What is expected
Every line in the data below from the one containing "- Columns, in" down to the one containing "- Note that", both included, must be retyped exactly; no other line is to appear.

Data below
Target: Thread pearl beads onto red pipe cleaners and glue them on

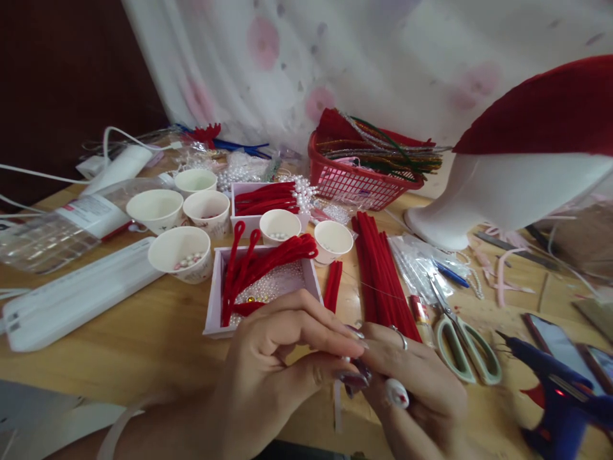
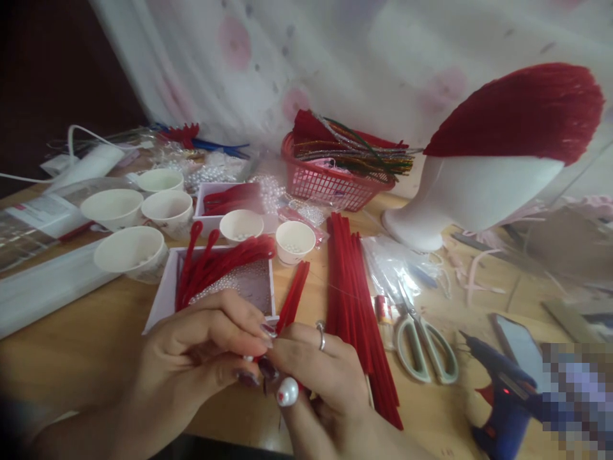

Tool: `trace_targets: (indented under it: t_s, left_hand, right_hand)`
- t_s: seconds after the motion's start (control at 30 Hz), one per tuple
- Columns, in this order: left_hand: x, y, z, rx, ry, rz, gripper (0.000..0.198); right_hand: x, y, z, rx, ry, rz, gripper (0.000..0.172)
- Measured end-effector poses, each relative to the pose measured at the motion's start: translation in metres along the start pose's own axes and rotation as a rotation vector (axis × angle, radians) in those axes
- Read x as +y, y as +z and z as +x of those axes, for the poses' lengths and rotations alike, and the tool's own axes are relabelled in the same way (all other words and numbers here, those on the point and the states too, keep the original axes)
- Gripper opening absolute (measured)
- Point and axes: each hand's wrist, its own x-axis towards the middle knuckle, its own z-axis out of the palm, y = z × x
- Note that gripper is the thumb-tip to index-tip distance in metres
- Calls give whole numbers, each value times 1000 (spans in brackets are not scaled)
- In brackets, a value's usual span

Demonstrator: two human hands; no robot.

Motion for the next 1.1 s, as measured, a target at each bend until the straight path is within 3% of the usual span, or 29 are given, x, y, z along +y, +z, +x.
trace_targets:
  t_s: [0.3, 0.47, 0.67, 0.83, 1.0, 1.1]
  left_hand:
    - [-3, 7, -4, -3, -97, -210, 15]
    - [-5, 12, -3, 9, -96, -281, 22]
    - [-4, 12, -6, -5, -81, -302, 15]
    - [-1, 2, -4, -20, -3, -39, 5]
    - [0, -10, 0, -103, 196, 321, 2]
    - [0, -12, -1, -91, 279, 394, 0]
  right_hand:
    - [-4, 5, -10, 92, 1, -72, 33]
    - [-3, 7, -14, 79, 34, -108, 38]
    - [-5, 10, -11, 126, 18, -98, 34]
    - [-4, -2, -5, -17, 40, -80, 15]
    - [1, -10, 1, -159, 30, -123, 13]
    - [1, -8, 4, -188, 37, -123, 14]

Exercise response
- Columns, in this order: left_hand: x, y, z, rx, ry, rz, gripper (0.000..0.198); right_hand: x, y, z, rx, ry, rz, gripper (0.000..0.172)
- Measured end-effector poses, each relative to the pose measured at the motion's start: translation in metres along the start pose's own axes and rotation as a rotation vector (axis × angle, radians) in those axes
- Read x as +y, y as +z and z as +x of those axes, for the poses' lengths and rotations alike, and the tool's own axes are relabelled in the same way (all other words and numbers here, those on the point and the states too, keep the original axes)
- Gripper opening absolute (measured)
- Point and axes: each hand's wrist, its own x-axis towards the middle knuckle, its own z-axis out of the palm, y = z × x
- Note that gripper is the thumb-tip to index-tip distance in metres

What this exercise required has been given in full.